Your task is to output the listing exactly, leaving every image out.

◆ Given information ◆
★ ★ ★ ★
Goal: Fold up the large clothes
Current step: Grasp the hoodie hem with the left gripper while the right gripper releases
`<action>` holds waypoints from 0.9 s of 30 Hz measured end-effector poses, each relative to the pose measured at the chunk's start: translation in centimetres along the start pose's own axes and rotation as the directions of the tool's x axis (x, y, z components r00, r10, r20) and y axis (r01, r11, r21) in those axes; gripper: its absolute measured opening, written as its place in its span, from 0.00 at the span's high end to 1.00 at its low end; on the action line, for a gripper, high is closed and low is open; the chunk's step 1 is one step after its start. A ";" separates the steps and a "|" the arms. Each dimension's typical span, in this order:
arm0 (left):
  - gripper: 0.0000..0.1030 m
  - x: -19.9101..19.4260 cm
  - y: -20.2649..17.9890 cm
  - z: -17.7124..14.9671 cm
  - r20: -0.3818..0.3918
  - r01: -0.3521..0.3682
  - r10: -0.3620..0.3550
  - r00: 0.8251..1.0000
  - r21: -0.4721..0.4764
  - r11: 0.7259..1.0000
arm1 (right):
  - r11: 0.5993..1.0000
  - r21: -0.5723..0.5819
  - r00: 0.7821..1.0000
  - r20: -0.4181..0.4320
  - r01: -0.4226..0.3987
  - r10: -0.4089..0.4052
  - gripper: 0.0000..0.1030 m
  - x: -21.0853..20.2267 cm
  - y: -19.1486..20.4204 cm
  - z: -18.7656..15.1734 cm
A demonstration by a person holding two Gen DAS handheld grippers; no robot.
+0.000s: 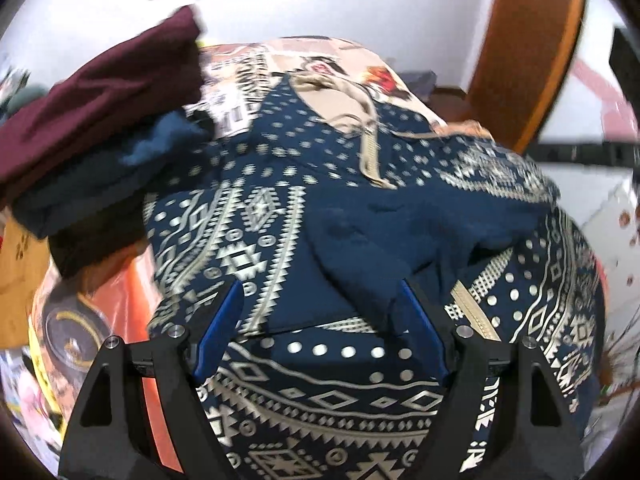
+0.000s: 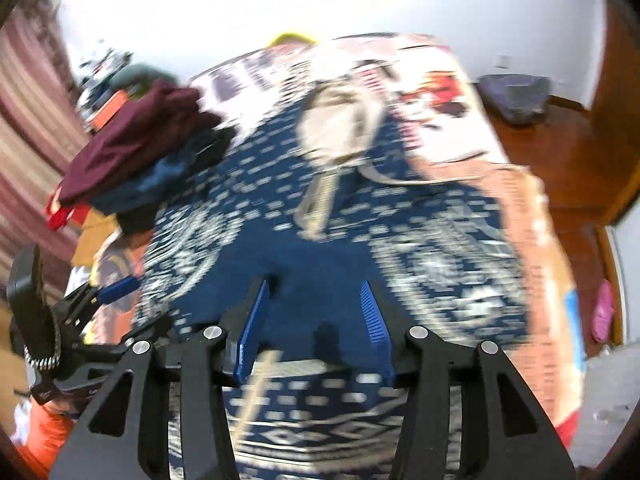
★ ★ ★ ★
◆ Solution for this exercise ◆
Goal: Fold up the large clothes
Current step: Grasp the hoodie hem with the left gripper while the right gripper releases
`<action>` holds waypoints from 0.9 s of 30 Hz measured end-effector poses, each relative to the pose measured at the chunk's start: translation in centimetres along the start pose's own axes and rotation as the directions of the tool's x axis (x, y, z components r00, r10, r20) and y axis (r01, r11, r21) in those axes; gripper: its absolute measured opening, written as its place in its span, from 0.00 at the span's high end to 1.00 at its low end; on the action line, for a gripper, high is closed and low is open; the chunk's step 1 is one step after its start. A ";" separates the steps and a "|" the arms. Each dimension's typical span, in this order:
arm0 (left):
  - gripper: 0.0000..0.1030 m
  - x: -19.9101..19.4260 cm
  - y: -20.2649..17.9890 cm
  - z: -17.7124..14.9671 cm
  - r20: -0.3818..0.3918
  - r01: -0.3521..0.3682
  - r10: -0.3620..0.3550
  - r00: 0.8251..1.0000
  - r21: -0.4721..0.4764
  - r11: 0.7259..1.0000
arm1 (right):
  - r11: 0.5993..1.0000
  - r21: -0.5723..0.5819
  - r00: 0.7821..1.0000
  - r20: -0.4181..0.4320
  - r01: -0.4226..0.3987
  - r10: -0.4089..0.4052
  - gripper: 0.0000..0.1030 m
  - x: -21.0853..20.2267 cm
  - y: -19.1486..20.4204 cm
  - z: -18.7656..15.1734 cm
A demonstration by a person holding two Gen DAS handheld grippers; no robot.
+0.000s: 
+0.000s: 

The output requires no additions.